How to Order a Wood Entry Door

Measure twice, three times even, to save yourself from installation headaches—or worse, having to buy another door.

Measure the width of the door frame's rough opening between the jack studs. Then measure the height from the underside of the door header down to the top of the subfloor. The prehung assembly will be 2 inches narrower and 1 ½ inches shorter than the opening to leave enough room for shims and insulation.

First, measure the width of the existing opening between the jambs inside the stops. Then measure the height from the finished floor to the underside of the head jamb. Your final door dimensions should be ¼ inch shorter and narrower than these measurements so that the door will swing freely in the opening. Next, determine the door's thickness by measuring from the interior edge of the jamb to the interior edge of the stop.

Finally, check the opening for square. Put a 2-foot level against the sill, the top, and both sides. If any surface is out of level or out of plumb by more than ¼ inch over the length of the level, order your door slightly larger and trim it to fit.

Talk Like a Pro

1. Width comes first. Give your door dimensions in feet and inches; first the width, then the height.

2. Use the lingo. A door 3 feet wide by 6 feet 8 inches tall, the most common size, is called a "three-oh, six-eight."

3. Know your right from left. Doors, like people, come left-handed and right-handed. A right-hand door has its hinges on the right side when you look at it from the outside. A left-hand door has its hinges on the left.

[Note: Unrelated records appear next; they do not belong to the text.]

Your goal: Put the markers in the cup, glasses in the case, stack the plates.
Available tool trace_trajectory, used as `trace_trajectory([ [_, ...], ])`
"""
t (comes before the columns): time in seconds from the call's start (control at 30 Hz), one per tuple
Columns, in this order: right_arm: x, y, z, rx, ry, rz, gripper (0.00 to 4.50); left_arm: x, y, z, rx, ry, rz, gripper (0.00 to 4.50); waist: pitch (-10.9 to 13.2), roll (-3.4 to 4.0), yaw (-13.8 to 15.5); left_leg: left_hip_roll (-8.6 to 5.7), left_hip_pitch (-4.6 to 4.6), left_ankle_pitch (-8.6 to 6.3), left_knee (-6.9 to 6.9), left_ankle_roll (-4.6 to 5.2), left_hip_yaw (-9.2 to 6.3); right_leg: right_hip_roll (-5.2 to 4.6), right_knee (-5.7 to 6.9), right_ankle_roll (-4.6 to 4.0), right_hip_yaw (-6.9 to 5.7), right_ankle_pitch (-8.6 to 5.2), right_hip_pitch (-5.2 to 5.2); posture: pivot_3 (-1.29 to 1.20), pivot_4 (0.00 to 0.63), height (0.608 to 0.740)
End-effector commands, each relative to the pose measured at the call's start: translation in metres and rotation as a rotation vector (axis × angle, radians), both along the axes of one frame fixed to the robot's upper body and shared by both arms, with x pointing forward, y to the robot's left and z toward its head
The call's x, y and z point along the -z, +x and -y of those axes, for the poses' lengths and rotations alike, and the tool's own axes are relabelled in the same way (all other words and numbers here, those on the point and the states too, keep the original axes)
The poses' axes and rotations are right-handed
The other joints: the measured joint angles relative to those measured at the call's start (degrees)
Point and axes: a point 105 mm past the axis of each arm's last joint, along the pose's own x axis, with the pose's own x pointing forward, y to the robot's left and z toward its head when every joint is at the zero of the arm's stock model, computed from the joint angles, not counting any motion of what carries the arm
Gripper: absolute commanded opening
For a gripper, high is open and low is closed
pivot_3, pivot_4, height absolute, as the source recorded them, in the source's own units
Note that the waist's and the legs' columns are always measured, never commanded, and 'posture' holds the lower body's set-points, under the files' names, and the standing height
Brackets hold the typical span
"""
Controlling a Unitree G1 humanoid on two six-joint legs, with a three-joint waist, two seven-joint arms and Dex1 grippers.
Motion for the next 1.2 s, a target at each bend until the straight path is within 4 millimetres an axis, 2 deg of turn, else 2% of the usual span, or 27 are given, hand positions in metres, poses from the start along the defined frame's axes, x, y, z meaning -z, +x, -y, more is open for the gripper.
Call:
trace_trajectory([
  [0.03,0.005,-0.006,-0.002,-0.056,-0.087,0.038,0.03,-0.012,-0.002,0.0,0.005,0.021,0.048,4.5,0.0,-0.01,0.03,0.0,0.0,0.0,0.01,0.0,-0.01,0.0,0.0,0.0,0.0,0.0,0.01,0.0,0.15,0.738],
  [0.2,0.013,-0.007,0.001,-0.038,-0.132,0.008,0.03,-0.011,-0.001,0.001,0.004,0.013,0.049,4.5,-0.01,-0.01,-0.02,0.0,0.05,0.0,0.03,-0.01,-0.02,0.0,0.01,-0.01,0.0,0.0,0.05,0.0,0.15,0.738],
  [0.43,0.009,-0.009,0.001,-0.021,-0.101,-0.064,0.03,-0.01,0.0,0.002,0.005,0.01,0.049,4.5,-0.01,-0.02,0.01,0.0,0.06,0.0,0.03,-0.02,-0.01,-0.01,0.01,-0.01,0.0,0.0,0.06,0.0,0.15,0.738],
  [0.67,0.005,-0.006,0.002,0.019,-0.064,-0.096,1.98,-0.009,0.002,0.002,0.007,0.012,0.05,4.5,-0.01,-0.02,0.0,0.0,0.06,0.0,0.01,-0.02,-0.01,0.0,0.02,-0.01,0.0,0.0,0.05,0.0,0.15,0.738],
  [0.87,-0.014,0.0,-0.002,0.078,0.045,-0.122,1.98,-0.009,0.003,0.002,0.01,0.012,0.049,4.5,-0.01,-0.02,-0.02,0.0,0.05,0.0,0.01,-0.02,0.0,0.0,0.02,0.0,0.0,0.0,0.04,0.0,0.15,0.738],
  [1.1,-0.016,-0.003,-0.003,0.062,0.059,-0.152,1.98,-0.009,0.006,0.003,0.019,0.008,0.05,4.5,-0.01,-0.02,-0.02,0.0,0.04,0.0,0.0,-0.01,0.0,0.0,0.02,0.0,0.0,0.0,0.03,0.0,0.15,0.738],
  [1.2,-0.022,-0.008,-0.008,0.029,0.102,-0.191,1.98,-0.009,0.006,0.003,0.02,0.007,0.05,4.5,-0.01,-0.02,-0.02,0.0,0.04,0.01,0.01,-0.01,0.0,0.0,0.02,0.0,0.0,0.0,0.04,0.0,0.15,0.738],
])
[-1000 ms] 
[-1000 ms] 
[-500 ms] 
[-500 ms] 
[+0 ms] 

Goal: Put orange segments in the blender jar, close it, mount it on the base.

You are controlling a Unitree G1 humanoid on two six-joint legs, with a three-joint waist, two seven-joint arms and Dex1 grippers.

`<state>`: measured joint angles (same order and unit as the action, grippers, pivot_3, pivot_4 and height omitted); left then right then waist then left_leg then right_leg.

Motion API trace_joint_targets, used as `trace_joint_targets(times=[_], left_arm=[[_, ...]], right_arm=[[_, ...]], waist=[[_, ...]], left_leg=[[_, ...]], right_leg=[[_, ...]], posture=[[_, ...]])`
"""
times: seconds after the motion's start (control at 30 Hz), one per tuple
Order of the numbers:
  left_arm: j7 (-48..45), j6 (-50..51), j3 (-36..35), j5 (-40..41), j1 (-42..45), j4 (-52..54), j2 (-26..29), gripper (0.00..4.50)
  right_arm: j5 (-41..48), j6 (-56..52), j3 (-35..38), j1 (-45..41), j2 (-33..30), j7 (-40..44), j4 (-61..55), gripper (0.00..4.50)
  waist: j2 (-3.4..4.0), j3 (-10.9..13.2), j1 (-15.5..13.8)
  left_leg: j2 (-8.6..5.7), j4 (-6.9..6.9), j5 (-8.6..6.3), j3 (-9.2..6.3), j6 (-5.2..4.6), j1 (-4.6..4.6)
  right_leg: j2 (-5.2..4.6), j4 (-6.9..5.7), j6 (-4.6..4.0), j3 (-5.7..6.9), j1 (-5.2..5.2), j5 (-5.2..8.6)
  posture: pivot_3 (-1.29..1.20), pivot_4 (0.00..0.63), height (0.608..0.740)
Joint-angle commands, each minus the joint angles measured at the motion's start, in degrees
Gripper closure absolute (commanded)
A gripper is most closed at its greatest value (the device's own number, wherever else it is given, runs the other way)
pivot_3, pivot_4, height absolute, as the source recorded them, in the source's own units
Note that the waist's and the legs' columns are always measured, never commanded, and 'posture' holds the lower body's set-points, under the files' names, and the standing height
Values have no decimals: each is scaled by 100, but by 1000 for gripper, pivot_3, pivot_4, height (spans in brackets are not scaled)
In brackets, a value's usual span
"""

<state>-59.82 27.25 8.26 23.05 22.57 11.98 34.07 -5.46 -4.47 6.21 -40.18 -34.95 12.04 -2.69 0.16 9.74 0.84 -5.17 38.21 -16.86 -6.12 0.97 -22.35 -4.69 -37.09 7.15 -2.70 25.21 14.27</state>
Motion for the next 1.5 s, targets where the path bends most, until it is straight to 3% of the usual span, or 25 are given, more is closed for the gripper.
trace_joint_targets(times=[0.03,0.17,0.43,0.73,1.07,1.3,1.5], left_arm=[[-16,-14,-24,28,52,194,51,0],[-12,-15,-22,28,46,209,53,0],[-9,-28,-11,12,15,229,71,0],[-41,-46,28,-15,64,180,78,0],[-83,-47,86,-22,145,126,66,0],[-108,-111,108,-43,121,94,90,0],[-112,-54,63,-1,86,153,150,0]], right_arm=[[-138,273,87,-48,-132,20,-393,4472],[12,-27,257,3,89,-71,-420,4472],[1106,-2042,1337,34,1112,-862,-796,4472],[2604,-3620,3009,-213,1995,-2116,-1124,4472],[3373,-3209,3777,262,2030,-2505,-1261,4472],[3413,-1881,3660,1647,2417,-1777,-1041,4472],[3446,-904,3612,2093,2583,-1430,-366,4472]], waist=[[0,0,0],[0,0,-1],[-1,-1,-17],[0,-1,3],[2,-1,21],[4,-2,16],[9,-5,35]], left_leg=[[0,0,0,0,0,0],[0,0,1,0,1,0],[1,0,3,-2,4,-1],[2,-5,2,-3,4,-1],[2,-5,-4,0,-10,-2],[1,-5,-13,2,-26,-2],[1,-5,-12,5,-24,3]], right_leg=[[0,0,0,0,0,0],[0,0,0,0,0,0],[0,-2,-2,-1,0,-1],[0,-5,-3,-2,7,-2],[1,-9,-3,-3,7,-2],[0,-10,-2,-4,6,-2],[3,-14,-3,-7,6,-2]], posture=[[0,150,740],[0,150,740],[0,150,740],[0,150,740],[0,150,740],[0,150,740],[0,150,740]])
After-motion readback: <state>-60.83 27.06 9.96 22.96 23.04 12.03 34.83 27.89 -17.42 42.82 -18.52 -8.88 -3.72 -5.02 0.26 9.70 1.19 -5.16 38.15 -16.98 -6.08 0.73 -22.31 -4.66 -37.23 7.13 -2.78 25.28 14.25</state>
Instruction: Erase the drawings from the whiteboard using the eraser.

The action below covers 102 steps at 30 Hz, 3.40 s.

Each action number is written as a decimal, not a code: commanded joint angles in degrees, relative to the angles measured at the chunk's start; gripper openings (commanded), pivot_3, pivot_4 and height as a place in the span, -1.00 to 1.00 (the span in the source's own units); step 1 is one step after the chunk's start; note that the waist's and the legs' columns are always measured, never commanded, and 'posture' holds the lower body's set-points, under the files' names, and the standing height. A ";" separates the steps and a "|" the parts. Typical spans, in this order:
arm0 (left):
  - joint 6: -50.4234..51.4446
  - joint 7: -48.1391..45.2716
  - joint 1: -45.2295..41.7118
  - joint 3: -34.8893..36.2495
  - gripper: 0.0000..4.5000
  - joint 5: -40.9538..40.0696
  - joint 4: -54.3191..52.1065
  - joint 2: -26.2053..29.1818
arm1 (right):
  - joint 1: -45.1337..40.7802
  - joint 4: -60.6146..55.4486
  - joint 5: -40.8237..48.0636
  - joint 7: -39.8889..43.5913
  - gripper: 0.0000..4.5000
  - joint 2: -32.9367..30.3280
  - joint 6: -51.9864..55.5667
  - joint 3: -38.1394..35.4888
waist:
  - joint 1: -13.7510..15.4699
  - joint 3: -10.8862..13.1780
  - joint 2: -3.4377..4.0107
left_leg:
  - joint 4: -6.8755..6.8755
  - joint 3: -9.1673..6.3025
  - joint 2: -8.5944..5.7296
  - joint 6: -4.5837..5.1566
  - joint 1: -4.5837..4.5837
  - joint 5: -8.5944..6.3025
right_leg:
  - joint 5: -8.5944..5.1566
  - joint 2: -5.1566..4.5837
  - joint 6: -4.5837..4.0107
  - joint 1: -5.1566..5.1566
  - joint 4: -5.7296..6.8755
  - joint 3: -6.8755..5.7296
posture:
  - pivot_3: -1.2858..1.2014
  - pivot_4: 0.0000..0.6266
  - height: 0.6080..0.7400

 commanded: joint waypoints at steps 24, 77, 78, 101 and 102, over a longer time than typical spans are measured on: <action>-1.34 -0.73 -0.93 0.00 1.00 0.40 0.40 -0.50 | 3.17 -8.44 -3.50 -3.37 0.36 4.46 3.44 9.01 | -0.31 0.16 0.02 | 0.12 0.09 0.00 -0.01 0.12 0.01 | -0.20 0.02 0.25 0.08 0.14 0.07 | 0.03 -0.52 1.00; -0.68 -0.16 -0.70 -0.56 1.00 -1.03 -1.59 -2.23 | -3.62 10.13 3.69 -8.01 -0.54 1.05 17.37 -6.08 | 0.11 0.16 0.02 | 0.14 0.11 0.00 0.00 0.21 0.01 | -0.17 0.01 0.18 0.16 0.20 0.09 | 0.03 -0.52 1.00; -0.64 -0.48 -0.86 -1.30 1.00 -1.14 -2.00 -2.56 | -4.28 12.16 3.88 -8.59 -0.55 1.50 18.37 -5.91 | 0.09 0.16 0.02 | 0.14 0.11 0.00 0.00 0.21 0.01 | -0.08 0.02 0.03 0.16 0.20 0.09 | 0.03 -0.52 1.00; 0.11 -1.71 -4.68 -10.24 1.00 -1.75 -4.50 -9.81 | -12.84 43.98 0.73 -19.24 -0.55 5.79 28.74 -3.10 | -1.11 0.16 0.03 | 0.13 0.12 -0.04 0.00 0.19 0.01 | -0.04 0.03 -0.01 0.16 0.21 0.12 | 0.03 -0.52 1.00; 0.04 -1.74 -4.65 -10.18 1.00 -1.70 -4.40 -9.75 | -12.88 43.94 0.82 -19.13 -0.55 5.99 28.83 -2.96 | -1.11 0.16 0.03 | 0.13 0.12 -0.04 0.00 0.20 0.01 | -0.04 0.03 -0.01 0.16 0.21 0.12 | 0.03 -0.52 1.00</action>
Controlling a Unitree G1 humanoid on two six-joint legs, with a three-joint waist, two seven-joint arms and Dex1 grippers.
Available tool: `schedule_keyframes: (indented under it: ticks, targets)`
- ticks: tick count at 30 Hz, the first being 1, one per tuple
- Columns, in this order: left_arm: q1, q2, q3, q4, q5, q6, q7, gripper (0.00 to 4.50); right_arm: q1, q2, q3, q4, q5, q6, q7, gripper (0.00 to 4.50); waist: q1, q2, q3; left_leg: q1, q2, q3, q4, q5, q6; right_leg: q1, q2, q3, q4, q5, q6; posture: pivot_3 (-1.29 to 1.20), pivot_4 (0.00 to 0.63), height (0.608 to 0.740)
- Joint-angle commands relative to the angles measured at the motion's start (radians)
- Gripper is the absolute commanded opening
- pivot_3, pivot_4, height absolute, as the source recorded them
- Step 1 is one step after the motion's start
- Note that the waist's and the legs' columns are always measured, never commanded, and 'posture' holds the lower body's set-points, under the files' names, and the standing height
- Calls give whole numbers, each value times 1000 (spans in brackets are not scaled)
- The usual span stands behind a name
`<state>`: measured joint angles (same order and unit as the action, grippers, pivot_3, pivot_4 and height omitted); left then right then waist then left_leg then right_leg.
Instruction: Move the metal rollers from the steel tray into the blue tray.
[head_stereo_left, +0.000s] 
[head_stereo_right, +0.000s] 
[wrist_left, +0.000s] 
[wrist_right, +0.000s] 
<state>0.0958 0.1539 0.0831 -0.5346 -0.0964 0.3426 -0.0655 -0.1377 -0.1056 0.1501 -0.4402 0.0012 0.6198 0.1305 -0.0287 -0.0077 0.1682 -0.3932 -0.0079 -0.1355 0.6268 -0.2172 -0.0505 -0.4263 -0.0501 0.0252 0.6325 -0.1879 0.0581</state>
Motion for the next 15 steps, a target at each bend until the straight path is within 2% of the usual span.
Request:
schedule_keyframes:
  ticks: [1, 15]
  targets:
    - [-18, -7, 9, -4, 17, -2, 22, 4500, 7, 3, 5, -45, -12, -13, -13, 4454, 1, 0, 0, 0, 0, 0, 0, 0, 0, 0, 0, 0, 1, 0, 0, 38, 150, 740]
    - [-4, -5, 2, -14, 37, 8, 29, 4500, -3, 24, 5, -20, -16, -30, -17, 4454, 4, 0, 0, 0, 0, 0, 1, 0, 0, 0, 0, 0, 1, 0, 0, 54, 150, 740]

Pro Tip: Tom Silva, TOH General Contractor, says, "When replacing a vintage door with a new one, you often have go the custom route to match the 2-to-2¼-inch thickness of most older doors."

Buying a Salvage

For as little as $300, a salvaged wood door will give an entryway an authentic, one-of-a-kind link to the past. Be prepared to strip, repair, and refinish it yourself or pay about $700 more for a completely restored, ready-to-install slab. Measure as if you were ordering a new slab (above). Unless you find a door that fits your opening exactly, get one just a bit bigger and cut it down. "As a general rule, you can shave up to 1 inch off the top rail, 2 inches off the bottom rail, and 1 inch off each side, just as long as the cuts are proportional," says Bob Reed, a millwork restorer at The Stripping Workshop, in Washington, D.C.